You are viewing a plain text version of this content. The canonical link for it is here.
Posted to dev@nutch.apache.org by Alex McLintock <al...@gmail.com> on 2010/06/13 16:13:18 UTC

What are the ParseStatus major codes?

I'm setting up Nutch trying to follow various tutorials and just tried
to separate out the fetching from parsing.

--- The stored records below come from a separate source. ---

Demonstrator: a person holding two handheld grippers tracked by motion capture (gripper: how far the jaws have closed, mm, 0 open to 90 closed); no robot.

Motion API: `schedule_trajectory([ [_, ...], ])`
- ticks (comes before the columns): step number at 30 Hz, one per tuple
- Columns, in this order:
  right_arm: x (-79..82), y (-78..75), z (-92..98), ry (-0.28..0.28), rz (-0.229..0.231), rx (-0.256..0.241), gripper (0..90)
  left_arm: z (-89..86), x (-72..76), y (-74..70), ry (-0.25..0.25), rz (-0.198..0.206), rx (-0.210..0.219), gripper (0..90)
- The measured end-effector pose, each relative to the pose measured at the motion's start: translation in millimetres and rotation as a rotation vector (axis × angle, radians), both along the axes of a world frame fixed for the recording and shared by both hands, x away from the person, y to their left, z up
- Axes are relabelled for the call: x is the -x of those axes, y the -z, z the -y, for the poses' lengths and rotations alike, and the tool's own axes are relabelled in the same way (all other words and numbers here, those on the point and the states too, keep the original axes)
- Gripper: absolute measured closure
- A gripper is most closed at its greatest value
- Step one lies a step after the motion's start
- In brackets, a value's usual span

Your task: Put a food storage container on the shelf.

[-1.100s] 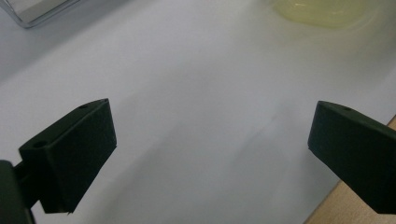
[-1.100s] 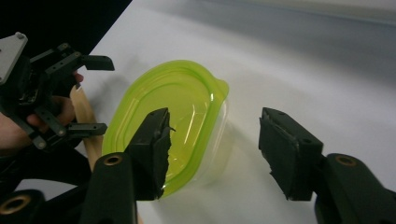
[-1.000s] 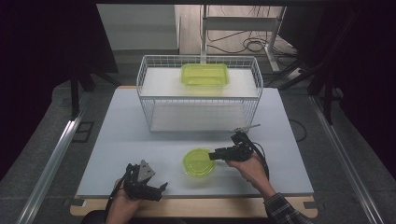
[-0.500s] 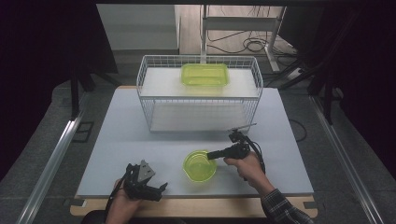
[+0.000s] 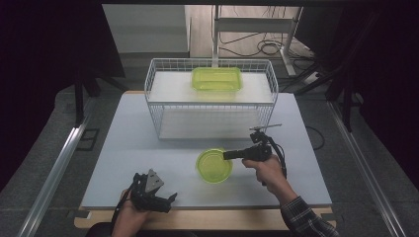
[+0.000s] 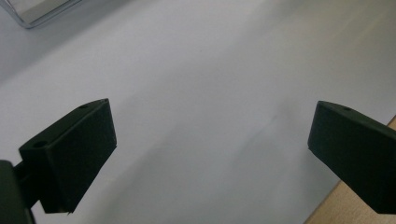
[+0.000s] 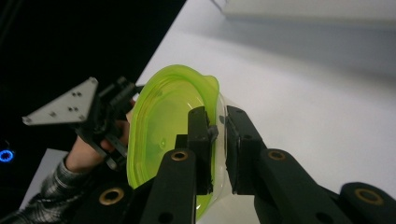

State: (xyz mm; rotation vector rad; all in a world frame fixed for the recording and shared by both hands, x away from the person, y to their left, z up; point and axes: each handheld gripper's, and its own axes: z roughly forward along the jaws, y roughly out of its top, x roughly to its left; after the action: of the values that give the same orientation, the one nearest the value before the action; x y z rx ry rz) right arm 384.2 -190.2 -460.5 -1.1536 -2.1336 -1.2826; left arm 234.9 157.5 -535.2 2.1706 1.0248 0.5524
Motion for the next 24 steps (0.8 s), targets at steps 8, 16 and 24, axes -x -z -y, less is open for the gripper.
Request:
schedule_trajectory([
  [8,-4.2,-19.7,8.8,0.027,0.022,-0.035,80.9,-0.1,-0.1,0.1,-0.001,0.000,0.000,0.8],
  [16,-9.0,-44.3,13.8,0.046,0.056,-0.057,81.0,-0.2,-0.1,0.1,-0.002,0.001,0.001,0.8],
  [24,-15.3,-71.6,18.7,0.074,0.095,-0.084,81.0,-1.1,-0.2,-0.3,-0.005,0.002,0.008,0.7],
])
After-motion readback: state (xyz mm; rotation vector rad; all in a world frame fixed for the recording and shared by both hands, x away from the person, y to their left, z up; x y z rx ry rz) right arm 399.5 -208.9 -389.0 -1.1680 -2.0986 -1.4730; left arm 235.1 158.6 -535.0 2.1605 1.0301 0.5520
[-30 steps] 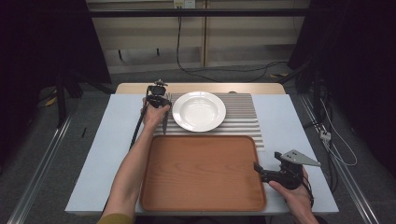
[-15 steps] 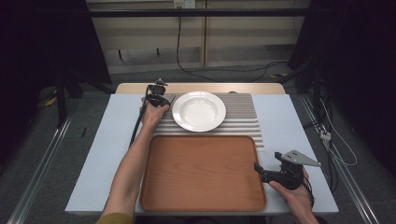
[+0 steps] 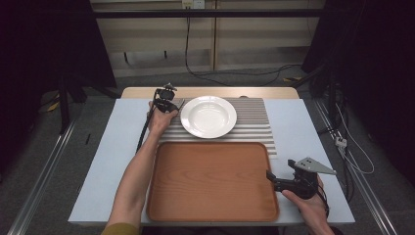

Unfortunately I got a confusing ArrayIndexOutOfBounds exception when
trying to parse. I couldn't figure out what it was complaining about
(line 96 of ParseSegment.java)

Adding this try catch block helped me out a bit, but still didn't
clear things up.



Index: ParseSegment.java
===================================================================
--- ParseSegment.java	(revision 953602)
+++ ParseSegment.java	(working copy)
@@ -92,9 +92,13 @@
       Text url = entry.getKey();
       Parse parse = entry.getValue();
       ParseStatus parseStatus = parse.getData().getStatus();
-
+
+      try {
       reporter.incrCounter("ParserStatus",
ParseStatus.majorCodes[parseStatus.getMajorCode()], 1);
-
+      } catch (ArrayIndexOutOfBoundsException e) {
+          LOG.error("Ununsual ParserStatus - possibly
misconfiguration : " + parseStatus.getMajorCode() );
+      }
+


It shouldn't abort parsing the whole "part" just because it can't
parse one type of file.



Now majorCodes looks like an Enumeration, but isn't one. Apparently
the unusual majorCode is "-56" according to the log below. I can't see
where that is coming from. For me it seems to be a problem with files
with mime-types application/atom+xml, application/rss+xml.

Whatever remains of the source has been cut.